In bad weather, driving a truck becomes even more difficult. Rain and other adverse weather conditions such as snow and fog have a direct impact on road conditions which, in turn, affect how you drive.
- Increase the safety distance. Rain and snow cause tyres to lose grip, so increasing your safety distance is key should an unforeseen event occur.
- Watch out for the first drops. The danger starts as soon as the first drops fall, as they mix with the materials and substances that impregnate the surface, creating a highly slippery film. Doubling the braking distance will help to ensure safety.
- Foresee. Don’t let your guard down at any time, especially in adverse weather conditions. Observe your surroundings carefully, looking as far in front as possible to increase your field of vision, which allows you to “see without looking”, which is typical of peripheral vision.
- Check the weather forecast. Before setting off on your journey, you must check the forecast to avoid surprises at the wheel and to be able to adapt your driving to the weather conditions.
- Prepare your cab. Driving in total comfort is more important than we think. Maintaining a temperature between 20°C and 22°C inside the cab is ideal, in summer and winter alike. Higher temperatures can cause drowsiness and fatigue, reducing the ability to react.

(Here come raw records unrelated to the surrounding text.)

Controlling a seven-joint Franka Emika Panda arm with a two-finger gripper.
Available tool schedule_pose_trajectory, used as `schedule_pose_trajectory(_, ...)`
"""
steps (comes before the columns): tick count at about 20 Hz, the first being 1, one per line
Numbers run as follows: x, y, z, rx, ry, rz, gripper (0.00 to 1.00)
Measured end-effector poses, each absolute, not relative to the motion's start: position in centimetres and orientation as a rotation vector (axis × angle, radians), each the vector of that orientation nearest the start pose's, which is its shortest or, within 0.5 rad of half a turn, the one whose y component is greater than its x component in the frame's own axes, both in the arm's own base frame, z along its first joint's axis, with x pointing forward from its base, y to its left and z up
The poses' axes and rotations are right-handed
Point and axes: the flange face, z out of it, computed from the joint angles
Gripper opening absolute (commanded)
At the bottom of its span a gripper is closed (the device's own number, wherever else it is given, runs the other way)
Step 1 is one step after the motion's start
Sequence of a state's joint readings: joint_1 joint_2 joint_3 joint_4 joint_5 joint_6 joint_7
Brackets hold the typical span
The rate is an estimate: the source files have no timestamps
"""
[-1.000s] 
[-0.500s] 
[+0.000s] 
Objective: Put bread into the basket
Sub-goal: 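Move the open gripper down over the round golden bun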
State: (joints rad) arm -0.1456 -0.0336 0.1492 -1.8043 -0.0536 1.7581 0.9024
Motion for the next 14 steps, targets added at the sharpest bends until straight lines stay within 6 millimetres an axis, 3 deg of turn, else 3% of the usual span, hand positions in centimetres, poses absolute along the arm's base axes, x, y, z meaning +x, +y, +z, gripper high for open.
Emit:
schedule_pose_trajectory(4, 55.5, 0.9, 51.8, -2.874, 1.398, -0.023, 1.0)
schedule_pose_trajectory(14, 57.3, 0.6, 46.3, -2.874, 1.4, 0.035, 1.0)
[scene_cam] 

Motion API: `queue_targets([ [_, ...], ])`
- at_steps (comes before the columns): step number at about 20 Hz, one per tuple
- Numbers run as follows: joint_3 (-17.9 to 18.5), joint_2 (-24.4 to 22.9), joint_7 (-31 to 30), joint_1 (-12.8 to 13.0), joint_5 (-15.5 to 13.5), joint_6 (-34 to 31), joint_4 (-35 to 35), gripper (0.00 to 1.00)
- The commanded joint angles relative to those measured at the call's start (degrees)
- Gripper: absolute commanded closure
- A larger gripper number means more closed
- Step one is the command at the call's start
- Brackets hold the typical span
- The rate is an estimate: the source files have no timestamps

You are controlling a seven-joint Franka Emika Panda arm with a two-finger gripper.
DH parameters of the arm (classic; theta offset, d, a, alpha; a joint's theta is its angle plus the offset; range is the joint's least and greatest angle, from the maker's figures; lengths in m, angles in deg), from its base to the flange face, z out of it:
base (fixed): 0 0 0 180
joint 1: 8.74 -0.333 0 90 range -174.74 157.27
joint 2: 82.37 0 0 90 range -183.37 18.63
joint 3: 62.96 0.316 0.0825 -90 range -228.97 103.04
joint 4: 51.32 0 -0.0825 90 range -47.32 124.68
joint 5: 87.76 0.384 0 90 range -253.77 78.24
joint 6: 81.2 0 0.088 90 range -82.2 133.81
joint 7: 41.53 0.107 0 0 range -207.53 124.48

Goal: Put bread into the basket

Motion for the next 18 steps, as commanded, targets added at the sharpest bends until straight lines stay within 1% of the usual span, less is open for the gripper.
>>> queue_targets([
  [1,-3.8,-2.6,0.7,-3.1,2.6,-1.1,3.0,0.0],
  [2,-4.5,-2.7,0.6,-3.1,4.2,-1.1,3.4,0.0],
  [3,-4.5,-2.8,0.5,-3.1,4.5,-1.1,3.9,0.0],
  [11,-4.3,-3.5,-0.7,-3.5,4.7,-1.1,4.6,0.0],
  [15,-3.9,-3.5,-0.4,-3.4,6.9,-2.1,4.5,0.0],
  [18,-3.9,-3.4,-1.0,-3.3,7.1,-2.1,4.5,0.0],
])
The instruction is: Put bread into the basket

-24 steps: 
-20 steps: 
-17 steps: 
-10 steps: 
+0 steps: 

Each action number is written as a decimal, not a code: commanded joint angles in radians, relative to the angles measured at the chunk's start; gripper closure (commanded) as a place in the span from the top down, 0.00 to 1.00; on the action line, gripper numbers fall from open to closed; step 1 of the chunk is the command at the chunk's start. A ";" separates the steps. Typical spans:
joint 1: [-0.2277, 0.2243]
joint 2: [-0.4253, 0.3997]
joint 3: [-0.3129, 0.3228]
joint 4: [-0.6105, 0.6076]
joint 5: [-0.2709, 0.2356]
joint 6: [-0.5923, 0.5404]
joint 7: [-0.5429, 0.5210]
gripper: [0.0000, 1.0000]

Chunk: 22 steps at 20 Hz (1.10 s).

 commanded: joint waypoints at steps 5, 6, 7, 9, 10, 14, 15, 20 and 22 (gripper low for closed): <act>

- Slow down. You need to adapt speed to the level of visibility at any given moment, and to maintain a speed that allows the vehicle to stop in the event of a rear-end collision or other unexpected situation.
- Use high gears to prevent skidding. When driving up hills or around corners, use high gears to control the truck at all times and to prevent wheelspin and loss of vehicle control. It is also important to change gear smoothly.
- Turn the lights on in heavy rain. If it is pouring rain or the area you are driving in is cloudy, we highly recommend turning on your lights to improve visibility.
These recommendations are key to preventing aquaplaning, a phenomenon that occurs when the tyre does not adhere to the road due to rain, causing the wheels to float and possibly losing control of the vehicle.
Should this happen, the DGT recommends holding the steering wheel firmly, not braking hard and correcting the trajectory gently when grip is regained.
At Andamur, we’re committed to the well-being and safety of professional hauliers. Following these tips is the key to driving more safely and avoiding danger while out on the road.
Look after yourself at the wheel!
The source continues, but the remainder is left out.